**WHAT TO DO**. Images are not wanted; transcribe the rest of the listing exactly.

───── PROVIDED MATERIAL ─────

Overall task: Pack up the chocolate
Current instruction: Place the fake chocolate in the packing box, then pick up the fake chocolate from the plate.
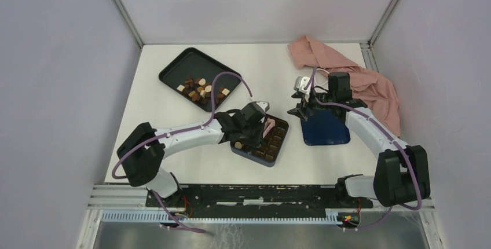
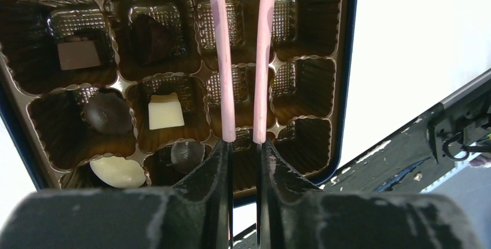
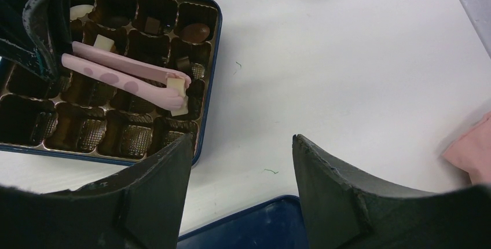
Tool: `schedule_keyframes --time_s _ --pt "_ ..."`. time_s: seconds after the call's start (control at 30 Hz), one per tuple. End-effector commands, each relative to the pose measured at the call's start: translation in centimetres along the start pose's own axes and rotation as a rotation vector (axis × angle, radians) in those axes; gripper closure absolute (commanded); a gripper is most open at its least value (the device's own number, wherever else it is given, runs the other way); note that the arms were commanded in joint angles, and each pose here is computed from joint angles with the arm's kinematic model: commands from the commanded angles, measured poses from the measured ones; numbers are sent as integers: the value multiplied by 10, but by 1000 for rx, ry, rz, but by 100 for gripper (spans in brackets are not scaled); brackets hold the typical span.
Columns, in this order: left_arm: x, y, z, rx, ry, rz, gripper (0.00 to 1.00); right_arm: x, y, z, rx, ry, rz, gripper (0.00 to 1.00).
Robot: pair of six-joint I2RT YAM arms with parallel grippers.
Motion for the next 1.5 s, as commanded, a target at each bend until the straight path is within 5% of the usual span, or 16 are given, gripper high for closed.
schedule_keyframes --time_s 0.0,0.27,0.87,1.47 --pt "-14 1 -15 7 -4 -49 74 -13 2 -13 28 38 -34 30" --pt "-16 3 -18 2 -10 -53 59 -13 2 -13 28 37 -33 30" --pt "-38 55 -34 112 12 -197 61 -15 3 -12 28 41 -39 30" --pt "-138 129 121 -105 210 -333 62 -18 4 -12 24 43 -49 30"
Point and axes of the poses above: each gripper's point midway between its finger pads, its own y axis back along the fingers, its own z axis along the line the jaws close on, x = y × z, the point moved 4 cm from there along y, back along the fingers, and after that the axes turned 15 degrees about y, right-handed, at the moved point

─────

**RESULT FOR THIS EXERCISE**.
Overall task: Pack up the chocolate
Current instruction: Place the fake chocolate in the packing box, then pick up the fake chocolate from the plate.
Tool: `schedule_keyframes --time_s _ --pt "_ ..."`. time_s: seconds after the call's start (control at 30 Hz), one per tuple. End-effector commands, each relative to the pose measured at the call's start: translation in centimetres along the start pose's own axes and rotation as a rotation vector (axis × angle, radians) in those axes; gripper closure absolute (commanded); a gripper is most open at its least value (the device's own number, wherever else it is given, runs the other way); note that the arms were commanded in joint angles, and each pose here is computed from joint angles with the arm's kinematic model: commands from the commanded angles, measured poses from the measured ones; numbers are sent as integers: the value multiplied by 10, but by 1000 for rx, ry, rz, but by 100 for gripper (spans in brackets are not scaled); brackets hold the typical span.
Columns, in this order: left_arm: x, y, z, rx, ry, rz, gripper (0.00 to 1.00); right_arm: x, y, z, rx, ry, rz, gripper (0.00 to 1.00).
Robot: pair of six-joint I2RT YAM arms with parallel grippers.
Motion for the next 1.5 s, as commanded, a target at each bend until the straight path is within 5% of the usual span, or 16 are given, gripper high for closed.
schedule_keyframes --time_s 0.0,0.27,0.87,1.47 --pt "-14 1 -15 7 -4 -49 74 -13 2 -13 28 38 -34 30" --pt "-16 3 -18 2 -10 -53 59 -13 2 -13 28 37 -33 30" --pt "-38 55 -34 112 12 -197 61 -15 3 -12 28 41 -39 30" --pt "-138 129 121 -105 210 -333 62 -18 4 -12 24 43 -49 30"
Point and axes of the poses above: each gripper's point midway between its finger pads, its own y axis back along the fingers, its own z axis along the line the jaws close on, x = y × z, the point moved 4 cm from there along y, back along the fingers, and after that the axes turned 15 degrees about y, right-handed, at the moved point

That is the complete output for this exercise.